• Required work
Reproduce each line from the first in the data through the line that contains "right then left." exactly; give nothing else.

• Input records
Start of Block
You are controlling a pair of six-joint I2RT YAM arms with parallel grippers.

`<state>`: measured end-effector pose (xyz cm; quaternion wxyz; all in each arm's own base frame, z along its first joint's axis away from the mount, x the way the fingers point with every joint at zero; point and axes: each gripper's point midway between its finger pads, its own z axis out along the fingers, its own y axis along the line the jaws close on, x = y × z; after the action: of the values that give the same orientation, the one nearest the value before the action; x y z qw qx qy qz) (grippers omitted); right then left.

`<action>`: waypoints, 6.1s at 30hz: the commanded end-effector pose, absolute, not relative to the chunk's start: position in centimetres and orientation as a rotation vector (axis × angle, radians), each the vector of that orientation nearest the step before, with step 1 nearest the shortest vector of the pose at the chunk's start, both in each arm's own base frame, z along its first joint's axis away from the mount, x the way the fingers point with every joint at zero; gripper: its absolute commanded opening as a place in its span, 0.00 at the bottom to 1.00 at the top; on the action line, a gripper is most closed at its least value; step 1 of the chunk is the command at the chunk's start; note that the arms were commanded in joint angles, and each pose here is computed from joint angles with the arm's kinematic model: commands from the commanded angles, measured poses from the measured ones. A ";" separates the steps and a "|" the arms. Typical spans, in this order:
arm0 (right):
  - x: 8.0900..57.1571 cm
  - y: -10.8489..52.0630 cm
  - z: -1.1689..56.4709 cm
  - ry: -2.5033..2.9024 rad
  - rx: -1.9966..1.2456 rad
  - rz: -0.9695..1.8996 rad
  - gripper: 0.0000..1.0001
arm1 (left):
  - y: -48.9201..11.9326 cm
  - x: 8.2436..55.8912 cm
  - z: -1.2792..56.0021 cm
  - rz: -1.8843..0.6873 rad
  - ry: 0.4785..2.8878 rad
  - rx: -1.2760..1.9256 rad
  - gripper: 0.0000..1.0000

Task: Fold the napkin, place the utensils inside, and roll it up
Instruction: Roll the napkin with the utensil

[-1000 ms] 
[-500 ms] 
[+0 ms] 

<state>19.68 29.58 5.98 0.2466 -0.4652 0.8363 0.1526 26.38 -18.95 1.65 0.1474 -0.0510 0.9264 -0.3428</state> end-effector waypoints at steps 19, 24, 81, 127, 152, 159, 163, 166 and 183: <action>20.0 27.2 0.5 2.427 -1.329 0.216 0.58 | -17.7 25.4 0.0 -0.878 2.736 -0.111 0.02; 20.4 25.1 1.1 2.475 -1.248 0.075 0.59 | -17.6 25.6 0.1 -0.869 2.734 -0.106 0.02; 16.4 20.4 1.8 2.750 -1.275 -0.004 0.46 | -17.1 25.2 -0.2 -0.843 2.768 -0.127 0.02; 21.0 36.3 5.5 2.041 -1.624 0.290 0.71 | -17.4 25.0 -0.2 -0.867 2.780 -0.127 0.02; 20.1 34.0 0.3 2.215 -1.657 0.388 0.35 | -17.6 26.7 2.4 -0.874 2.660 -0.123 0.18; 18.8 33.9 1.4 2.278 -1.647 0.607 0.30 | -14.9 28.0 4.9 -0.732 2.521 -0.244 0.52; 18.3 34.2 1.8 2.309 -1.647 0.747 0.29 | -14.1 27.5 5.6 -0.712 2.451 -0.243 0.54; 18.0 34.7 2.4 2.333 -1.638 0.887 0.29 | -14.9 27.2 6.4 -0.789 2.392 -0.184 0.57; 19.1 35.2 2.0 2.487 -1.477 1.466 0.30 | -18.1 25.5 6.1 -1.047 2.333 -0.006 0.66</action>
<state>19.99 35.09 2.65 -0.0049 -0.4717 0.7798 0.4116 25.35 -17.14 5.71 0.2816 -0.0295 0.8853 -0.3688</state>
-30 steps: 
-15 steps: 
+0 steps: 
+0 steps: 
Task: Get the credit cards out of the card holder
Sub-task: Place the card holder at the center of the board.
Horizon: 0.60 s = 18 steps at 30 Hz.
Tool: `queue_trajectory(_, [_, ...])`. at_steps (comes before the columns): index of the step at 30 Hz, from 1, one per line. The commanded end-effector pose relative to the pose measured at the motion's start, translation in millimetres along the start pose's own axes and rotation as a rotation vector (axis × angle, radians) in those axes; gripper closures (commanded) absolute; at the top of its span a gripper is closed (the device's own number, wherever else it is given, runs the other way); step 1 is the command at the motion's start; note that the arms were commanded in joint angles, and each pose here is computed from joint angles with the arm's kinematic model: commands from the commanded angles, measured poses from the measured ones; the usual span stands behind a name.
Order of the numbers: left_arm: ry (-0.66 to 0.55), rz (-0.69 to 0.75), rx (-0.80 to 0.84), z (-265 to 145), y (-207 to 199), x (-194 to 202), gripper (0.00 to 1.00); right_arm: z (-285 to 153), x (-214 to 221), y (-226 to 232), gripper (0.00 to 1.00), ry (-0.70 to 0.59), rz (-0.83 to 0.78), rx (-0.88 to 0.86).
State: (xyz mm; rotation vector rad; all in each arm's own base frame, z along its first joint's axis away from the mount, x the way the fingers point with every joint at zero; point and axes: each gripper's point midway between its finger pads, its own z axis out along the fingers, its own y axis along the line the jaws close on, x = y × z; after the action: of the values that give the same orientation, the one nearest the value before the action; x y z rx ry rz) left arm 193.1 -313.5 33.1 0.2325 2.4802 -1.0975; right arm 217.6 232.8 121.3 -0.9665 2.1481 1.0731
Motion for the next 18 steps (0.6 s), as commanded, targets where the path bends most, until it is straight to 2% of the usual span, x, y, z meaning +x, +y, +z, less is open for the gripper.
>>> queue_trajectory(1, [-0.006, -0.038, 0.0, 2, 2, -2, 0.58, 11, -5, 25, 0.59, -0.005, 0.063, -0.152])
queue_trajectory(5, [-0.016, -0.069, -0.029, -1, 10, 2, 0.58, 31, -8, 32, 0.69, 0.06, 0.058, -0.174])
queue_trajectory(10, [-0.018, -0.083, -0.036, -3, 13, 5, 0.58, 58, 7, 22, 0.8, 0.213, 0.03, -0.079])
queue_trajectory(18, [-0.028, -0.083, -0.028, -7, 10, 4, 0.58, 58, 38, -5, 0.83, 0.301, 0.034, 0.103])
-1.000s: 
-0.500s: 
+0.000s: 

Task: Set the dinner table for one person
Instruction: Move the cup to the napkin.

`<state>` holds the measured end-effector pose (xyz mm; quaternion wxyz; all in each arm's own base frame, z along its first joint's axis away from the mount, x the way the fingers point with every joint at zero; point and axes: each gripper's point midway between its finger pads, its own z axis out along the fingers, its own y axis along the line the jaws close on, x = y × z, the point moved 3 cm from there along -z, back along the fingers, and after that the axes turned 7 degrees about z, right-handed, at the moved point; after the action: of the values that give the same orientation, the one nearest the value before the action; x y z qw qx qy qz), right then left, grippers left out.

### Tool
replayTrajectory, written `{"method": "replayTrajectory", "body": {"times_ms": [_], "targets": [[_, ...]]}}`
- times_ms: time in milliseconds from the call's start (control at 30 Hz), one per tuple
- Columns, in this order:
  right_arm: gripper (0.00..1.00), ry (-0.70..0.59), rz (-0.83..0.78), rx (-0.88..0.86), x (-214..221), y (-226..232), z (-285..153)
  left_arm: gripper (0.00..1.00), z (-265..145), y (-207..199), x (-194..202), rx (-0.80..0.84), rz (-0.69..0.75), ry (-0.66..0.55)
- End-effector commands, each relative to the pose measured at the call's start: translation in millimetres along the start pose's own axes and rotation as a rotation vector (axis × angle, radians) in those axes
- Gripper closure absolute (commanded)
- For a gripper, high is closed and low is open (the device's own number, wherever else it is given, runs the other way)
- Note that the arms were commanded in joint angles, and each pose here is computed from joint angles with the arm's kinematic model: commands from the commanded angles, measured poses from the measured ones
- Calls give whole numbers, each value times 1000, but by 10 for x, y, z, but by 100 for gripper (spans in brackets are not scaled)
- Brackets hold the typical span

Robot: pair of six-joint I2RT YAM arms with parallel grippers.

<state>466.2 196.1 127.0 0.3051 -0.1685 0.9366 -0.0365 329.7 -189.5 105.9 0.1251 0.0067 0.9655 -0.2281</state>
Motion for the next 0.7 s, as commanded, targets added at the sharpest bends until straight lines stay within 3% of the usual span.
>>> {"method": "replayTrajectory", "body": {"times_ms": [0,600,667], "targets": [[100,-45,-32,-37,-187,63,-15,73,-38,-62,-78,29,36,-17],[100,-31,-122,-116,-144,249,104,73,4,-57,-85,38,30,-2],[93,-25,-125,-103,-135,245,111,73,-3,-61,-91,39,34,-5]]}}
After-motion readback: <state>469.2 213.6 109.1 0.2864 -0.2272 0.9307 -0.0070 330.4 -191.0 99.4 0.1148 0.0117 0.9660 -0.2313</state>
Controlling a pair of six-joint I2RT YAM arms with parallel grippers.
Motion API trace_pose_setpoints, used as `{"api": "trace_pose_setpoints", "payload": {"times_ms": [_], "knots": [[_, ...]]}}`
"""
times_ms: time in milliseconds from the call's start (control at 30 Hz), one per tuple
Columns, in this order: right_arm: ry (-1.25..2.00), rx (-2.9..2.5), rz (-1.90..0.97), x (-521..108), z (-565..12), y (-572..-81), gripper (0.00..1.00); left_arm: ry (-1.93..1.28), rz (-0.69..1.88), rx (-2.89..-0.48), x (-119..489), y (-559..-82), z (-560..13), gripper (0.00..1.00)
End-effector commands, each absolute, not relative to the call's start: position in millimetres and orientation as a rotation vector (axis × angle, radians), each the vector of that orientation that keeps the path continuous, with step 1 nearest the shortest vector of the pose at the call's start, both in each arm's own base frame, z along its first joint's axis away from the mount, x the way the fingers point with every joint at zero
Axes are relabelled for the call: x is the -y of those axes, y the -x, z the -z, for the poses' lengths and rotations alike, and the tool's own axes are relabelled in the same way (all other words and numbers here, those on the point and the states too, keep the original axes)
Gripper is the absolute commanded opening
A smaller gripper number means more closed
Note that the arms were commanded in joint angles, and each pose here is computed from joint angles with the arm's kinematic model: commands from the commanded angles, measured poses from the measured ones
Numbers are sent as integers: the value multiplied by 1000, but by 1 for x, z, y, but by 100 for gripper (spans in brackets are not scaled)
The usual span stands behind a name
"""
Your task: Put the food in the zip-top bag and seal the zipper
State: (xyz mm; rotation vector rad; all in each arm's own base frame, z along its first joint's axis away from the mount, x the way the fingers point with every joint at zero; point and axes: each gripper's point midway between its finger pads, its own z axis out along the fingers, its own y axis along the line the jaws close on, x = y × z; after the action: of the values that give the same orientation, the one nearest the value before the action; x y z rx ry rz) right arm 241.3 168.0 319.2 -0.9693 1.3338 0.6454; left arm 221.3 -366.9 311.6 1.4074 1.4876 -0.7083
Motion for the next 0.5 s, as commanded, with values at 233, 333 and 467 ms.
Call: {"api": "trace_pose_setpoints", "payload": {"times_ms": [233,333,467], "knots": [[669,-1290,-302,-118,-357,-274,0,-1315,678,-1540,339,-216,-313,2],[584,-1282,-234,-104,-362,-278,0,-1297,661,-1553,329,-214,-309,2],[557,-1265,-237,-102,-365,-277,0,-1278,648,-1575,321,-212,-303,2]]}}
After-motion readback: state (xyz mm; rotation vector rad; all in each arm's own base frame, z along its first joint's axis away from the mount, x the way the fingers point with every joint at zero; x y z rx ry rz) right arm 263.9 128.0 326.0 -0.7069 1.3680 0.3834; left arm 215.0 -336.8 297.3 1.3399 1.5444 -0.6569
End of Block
• Solved exercise
You are controlling a pair of six-joint I2RT YAM arms with parallel grippers.

`<state>`: measured end-effector pose (xyz cm; quaternion wxyz; all in each arm's own base frame, z along its first joint's axis away from the mount, x the way the fingers point with every joint at zero; point and axes: each gripper's point midway between its finger pads, its own z axis out along the fingers, its own y axis along the line the jaws close on, x = y × z; after the action: of the values that give the same orientation, the one nearest the value before the action; x y z qw qx qy qz) (grippers omitted); right then left.

Nothing else is required to finish the exercise.